‘In the immediate vicinity of Leighlin is a remarkable and very picturesque rath, and close to the cathedral is the well of Saint Laserian. This was until a few years ago a famous resort of the peasantry on the saint’s day, the 18th of April. However the patron was very properly prohibited by the parish priest and it is no longer the scene of gambling and intoxication. Two very old ash trees and a whitethorn which formerly overshadowed the well were cut down about 1823 by the late Captain Vigors of Erindale who leased a considerable tract of land here from the see of Leighton. The Whitethorn was formerly hung with all sorts of rags by devotees, pilgrims or visitors to this holy spot.’
‘In parts of Ireland – especially throughout the dioceses of Kildare and Leighlin – it was customary with the young people to assemble on the eve of St. Bridget’s festival, observed the first day of February, and to carry with them what had been demoninated a Bride-oge, which means in English, The Virgin Brigid. This was formed of a churn-dash, covered with stuff of materials, to fashion it, as near as possible, like a female figure. These materials were usually covered with white calico.

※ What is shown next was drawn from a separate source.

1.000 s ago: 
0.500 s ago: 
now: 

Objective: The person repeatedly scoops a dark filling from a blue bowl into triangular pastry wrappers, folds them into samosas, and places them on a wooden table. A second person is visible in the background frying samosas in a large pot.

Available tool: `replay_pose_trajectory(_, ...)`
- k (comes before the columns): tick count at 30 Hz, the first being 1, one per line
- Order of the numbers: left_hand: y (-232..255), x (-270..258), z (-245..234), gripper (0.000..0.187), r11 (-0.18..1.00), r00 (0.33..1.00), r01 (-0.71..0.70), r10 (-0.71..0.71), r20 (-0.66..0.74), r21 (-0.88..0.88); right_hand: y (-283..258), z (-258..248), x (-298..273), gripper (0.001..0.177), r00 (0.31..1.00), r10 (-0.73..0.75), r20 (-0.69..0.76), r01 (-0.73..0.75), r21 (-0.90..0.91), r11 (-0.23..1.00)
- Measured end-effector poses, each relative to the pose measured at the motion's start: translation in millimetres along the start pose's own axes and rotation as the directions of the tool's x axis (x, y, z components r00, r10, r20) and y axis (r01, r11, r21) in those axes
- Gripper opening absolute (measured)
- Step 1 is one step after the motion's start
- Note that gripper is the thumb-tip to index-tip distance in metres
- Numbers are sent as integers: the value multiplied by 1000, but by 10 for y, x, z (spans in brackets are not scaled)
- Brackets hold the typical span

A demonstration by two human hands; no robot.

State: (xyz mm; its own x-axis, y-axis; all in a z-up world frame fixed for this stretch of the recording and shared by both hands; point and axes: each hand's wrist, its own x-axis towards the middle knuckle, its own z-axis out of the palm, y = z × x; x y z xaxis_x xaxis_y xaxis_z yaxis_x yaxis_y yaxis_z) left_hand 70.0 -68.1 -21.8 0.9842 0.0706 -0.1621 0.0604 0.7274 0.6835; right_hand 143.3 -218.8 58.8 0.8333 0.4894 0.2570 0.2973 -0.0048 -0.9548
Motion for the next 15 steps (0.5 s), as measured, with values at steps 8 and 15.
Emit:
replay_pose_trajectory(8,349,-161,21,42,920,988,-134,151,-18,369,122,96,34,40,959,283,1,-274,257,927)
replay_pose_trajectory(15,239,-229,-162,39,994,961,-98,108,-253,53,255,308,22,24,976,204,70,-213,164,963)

A dress of some village belle covered the whole, with an elegant bonnet and fashionable cap surmounting the figure’s head. The Brideoge’s face, however, was round, and perfectly featureless. Frills, tuckers, necklace, and a handsome sash usually decorated this grotesque figure.
A piper and fiddler marched before, playing lively and popular airs; and especially when the crowd of accompanying idlers stopped at each door, in country places and villages, the Bride-oge always obtained an entrance for its bearer.
Young children were often greatly frightened at the unexpected arrival of this unclouth visitant. A lad and lass were told off, footing it merrily to a jig or reel, and, after its conclusion, the director of such proceedings, – his hat decorated with boughs and ribbons – went round with a purse to collect offerings for the Bride-og. These were seldom or ever refused, and they were usually in keeping with the means of liberality of the householder.
Proceeds thus collected were expended on Bridget’s day, in getting up a rustic ball, where tea, cakes, and punch, were in requisition as refreshments. A dance and plays were also organized as part of the evenings amusements. This festive celebration was probably derived from carrying St. Bridget’s shrine in procession, at some remote period. The later travesty, and disorders accompanying it , induced many of the Catholic clergy to discourage such odd practices, and we believe that at present they are almost entirely obsolete.’*
Irish Folk Lore
* Caution should be taken when it is stated that a custom has become, or is becoming obsolete, accounts are often based on personal experience, and customs often decline only to be revived again.
The Bride Oge tradition, described above, continued to be practiced widely throughout Ireland, well into the twentieth-century by both adults and children, with the tradition still continuing in many areas.